I know I shouldn’t let a little thing like reality get in the way of my enjoyment — and in fact, I don’t. But still, the reality is that there are no uniformed MTA conductors traveling through its subway and light-rail cars checking tickets. Presently I believe the L.A. County Sheriffs Department is the law enforcement agency the MTA contracts to provide security and also spot-check — very randomly — for tickets. And they don’t use any type of digital scanning devices.

But of course, had the writers not taken liberties and Jack had been forced to try that “I’m a federal agent, just move along like everything’s OK” shtick with an armed deputy that wouldn’t have worked out so well and the bomber would have then succeeded in blowing up Jack and the deputies and the bystanders and the train car. And then the series would be over.

Or it could’ve just been written different. Have Jack subdue the deputy or somehow convince him to help.
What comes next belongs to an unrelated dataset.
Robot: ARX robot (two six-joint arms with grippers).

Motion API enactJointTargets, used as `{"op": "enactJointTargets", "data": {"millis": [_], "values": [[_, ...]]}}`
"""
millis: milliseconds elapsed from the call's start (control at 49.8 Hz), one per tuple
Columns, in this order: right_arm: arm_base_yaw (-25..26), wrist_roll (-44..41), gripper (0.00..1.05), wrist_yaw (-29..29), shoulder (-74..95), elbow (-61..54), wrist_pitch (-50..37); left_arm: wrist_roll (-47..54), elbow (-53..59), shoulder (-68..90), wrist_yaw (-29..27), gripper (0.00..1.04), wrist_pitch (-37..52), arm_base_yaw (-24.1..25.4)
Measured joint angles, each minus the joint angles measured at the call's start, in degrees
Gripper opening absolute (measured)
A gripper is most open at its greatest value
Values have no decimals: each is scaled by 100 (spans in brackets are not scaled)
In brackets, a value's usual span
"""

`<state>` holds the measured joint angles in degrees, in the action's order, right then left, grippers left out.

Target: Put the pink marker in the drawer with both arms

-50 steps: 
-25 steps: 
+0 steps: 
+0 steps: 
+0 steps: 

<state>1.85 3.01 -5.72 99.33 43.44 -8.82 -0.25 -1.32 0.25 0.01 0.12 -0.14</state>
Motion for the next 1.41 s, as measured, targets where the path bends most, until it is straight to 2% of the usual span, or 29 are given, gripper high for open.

Have the bomber’s bomb malfunction. Or have the bomb detonate and Jack survive it. Or have Jack kicked out the back of the train by the bomber who then blows himself up as Jack helplessly watches the train receding deeper into the tunnel away from him.

Or I’ll just shut up now because part two is on in a few minutes and I can’t wait to see what happens. Even if it pisses me off.

UPDATED (10:13 p.m.): Which it did: Double dang if in the first hour Keifer doesn’t have Jack Bauer say “noo-kyoo-lur.”